Moscow, 27 May 1998 (RFE/RL) -- The International Monetary Fund has given its backing to recent austerity measures undertaken by the Russian government, but financial markets continued their steep slide today.
President Boris Yeltsin yesterday signed off on deep spending cuts to shore up Russia's shaky finances and restore the confidence of investors. The spending cuts are part of an austerity package drawn up by the government to trim the budget deficit as the cost of domestic borrowing soars. But concerns about a possible debt repayment problem is putting pressure on the ruble.
Jittery investors continued to pull out of the government treasury bill market, where yields on government treasury bills have been pushed up to 63 percent, their highest since late 1996. The stock market plunged more than 7 percent today, bringing it down to its lowest level since January 1997. The ruble also felt the market squeeze, falling to 6.18 to the U.S. dollar yesterday from 6.15 Monday.
The IMF tried to calm markets late Tuesday welcoming Yeltsin's backing of the spending cuts. It said: "Together with the progress being made on structural reform and the firm monetary stance of the Central Bank of Russia, a resolution of the fiscal problem should encourage a revival of growth while assuring a continuation of low inflation and exchange rate stability."
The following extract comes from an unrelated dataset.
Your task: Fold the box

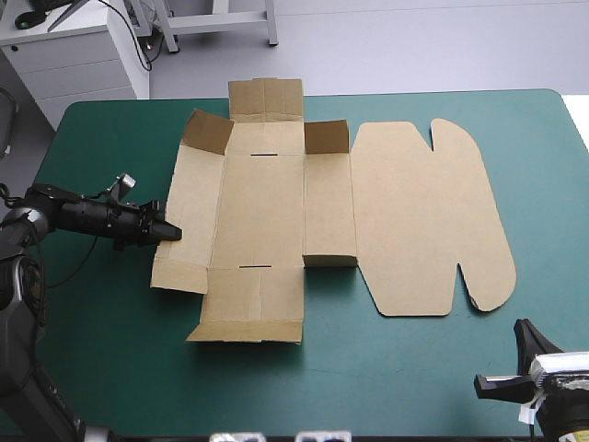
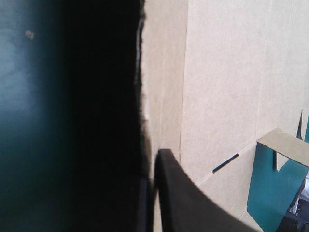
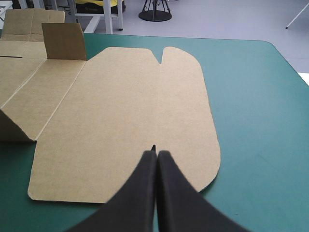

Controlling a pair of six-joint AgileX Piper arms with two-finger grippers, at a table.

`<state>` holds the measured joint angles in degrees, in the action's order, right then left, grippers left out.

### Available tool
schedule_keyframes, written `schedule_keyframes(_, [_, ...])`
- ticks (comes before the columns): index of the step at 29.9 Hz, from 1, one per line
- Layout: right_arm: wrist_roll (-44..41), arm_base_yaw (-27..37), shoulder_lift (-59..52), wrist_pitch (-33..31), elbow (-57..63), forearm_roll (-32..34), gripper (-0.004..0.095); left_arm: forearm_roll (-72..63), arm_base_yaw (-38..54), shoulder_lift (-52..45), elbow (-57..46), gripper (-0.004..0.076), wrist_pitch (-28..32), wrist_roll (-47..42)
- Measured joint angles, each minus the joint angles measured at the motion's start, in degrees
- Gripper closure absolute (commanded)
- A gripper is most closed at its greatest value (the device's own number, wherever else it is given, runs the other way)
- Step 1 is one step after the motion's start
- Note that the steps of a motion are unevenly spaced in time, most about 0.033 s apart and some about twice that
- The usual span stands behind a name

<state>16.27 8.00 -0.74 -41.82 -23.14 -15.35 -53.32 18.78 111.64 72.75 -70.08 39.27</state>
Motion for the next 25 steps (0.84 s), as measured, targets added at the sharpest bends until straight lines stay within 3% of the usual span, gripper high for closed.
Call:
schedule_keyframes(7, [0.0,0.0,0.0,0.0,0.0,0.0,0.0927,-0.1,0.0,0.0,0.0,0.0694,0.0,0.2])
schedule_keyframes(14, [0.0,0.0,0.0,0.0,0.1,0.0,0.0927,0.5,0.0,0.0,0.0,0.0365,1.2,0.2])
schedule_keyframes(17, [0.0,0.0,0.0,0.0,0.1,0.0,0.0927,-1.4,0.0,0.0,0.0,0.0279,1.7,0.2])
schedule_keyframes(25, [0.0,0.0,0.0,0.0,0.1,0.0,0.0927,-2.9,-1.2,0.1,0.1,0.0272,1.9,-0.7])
The statement said the IMF hoped to make a decision on releasing a delayed tranche of $670 million in the next few days. The tranche is part of an existing $10 billion loan program which has been frozen because of poor tax collection. The IMF said it is sending John Odling-Smee, director of its European department, to Moscow tomorrow to complete its review.
There has been widespread speculation of an emergency IMF bail-out package ever since markets went into a tailspin earlier this month. But Finance Minister Mikhail Zadornov yesterday denied reports that the government had asked for a stabilization package to ease pressure on the government debt market.
But he left the door open to eventual IMF help, saying "The Finance Ministry has not officially requested assistance from either the IMF or other creditors, although we are considering different options."
Deputy Prime Minister Viktor Khristenko, however, said the possibility of acquiring additional IMF funds had been raised. As he put it: "About the stabilization fund, we have been negotiating possible financial support for Russia both with the World Bank and the IMF."
But some economists believe the IMF wants to see Russia clean up its messy finances before it agrees to additional loans.
The IMF's concerns were partly met by Yeltsin's approval of spending cuts totaling 40 billion rubles ($6.5 billion), but Zadornov said low tax revenues could force the government to slash spending by an additional 22 billion rubles this year.
In addition to the spending cuts, Zadornov and Khristenko outlined a series of steps Tuesday to boost revenues by up to 14 billion rubles this year, including stepping up bankruptcy proceedings and cracking down on abuse of tax free zones within Russia.
Khristenko also pledged to boost tax collection, but previous promises have failed to produce any real changes. The head of the State Tax Service, Alexander Pochinok, underscored the depth of the problem Tuesday when he said revenues were on the decline.
The austerity plan comes as the government is still reeling from a wave of strikes by unpaid coal miners, who called off their protests this week.
While the government managed to appease miners, it failed persuade investors that it has the financial situation is under control.
Paul Iacovacci, managing director of trading and sales at Troika Dialog said: "No one is willing to stick their necks out until they see concrete changes in fiscal policy. People are really afraid of a devaluation."
Russia's stock market has fallen by nearly 50 percent since the beginning of the year, after finishing 1997 as the best performing emerging market in the world.